• _TASK REQUIREMENTS_
For this exercise, retype each line of the material below verbatim and omit any picture.

• _GIVEN INFORMATION_
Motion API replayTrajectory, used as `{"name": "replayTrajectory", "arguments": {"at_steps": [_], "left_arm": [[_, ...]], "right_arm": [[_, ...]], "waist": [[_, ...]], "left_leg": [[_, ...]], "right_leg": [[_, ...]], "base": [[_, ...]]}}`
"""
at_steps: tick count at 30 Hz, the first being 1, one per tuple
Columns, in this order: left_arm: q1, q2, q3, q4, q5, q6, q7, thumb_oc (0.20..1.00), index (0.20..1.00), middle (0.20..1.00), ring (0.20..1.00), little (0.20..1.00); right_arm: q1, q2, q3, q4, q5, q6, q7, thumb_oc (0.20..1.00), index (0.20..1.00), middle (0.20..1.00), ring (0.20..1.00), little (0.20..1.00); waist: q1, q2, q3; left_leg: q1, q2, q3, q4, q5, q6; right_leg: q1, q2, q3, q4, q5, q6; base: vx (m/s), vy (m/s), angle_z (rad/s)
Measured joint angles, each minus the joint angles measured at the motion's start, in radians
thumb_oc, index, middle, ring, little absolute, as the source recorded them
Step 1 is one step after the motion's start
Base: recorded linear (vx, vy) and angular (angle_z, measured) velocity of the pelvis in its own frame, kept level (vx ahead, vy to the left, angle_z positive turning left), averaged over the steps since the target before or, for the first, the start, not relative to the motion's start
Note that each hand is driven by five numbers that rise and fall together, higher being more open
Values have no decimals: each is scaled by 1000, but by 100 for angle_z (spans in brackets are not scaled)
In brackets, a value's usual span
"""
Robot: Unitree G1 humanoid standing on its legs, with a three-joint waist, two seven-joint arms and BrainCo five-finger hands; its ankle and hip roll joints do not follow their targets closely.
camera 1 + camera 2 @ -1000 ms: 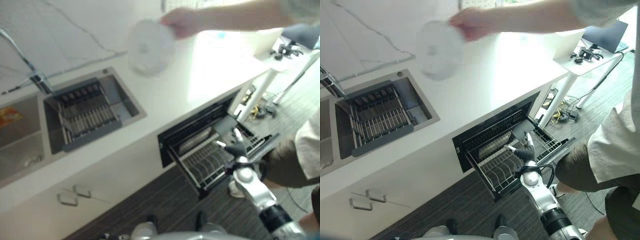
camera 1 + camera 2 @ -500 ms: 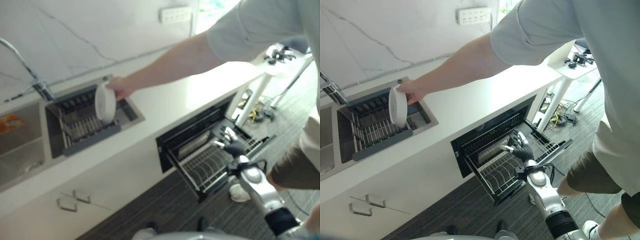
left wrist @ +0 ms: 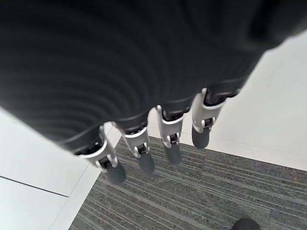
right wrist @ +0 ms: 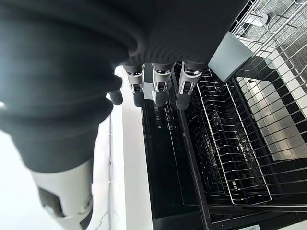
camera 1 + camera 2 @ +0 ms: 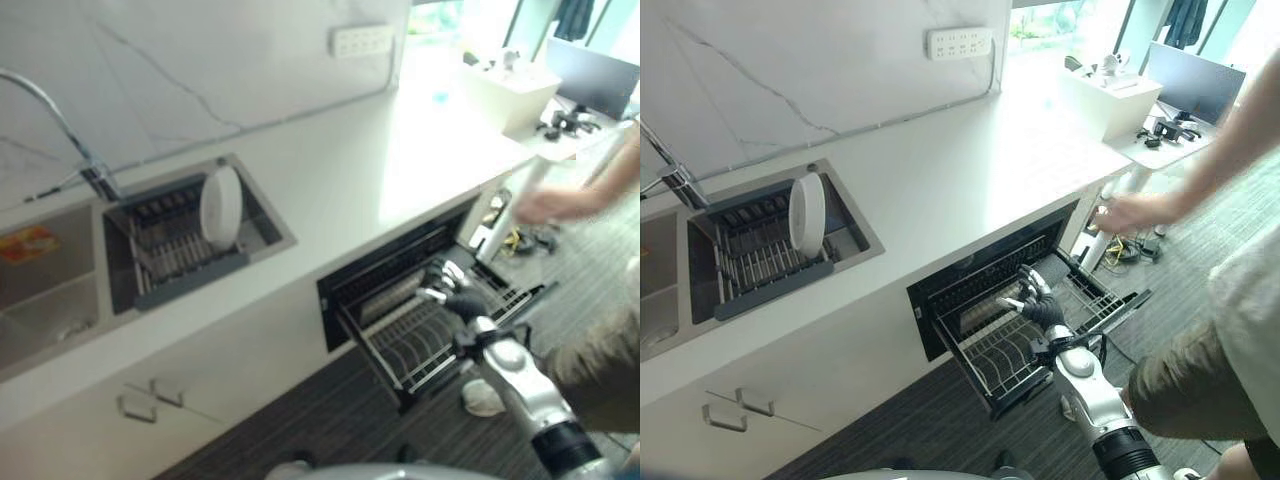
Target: Place the dishes in the dishwasher.
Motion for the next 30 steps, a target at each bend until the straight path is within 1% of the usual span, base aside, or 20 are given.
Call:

• _REPLY_
Motion API replayTrajectory, used as `{"name": "replayTrajectory", "arguments": {"at_steps": [_], "left_arm": [[_, ...]], "right_arm": [[_, ...]], "waist": [[_, ...]], "left_leg": [[_, ...]], "right_leg": [[_, ...]], "base": [[_, ...]]}}`
"""
at_steps: tick count at 30 Hz, the first being 1, one per tuple
Columns, in this order: left_arm: q1, q2, q3, q4, q5, q6, q7, thumb_oc (0.20..1.00), index (0.20..1.00), middle (0.20..1.00), ring (0.20..1.00), little (0.20..1.00); right_arm: q1, q2, q3, q4, q5, q6, q7, thumb_oc (0.20..1.00), index (0.20..1.00), middle (0.20..1.00), ring (0.20..1.00), little (0.20..1.00); waist: q1, q2, q3; left_leg: q1, q2, q3, q4, q5, q6; right_leg: q1, q2, q3, q4, q5, q6; base: vx (m/s), vy (m/s), angle_z (rad/s)
Measured joint angles, each minus the joint angles measured at the motion's start, in radians
thumb_oc, index, middle, ring, little absolute, as the source recorded them
Step 1 is one step after the motion's start
Base: recorded linear (vx, vy) and angular (angle_z, measured) velocity of the pelvis in its own frame, kept level (vx ahead, vy to the left, angle_z positive turning left), averaged over the steps since the target before or, for the first, the start, not relative to the motion's start
Note that each hand is driven by five numbers that rise and fall together, higher being more open
Values have no decimals: each is scaled by 1000, but by 100 for angle_z (spans in brackets are not scaled)
In brackets, a value's usual span
"""
Robot: Unitree G1 humanoid standing on its legs, with a three-joint waist, two seven-joint arms and BrainCo five-finger hands; its ankle and hip roll joints do not follow their targets closely.
camera 1 + camera 2 @ -1000 ms: 
camera 1 + camera 2 @ -500 ms: 
left wrist @ +0 ms: 
right wrist @ +0 ms: 
camera 1 + camera 2 @ +0 ms: 
Target: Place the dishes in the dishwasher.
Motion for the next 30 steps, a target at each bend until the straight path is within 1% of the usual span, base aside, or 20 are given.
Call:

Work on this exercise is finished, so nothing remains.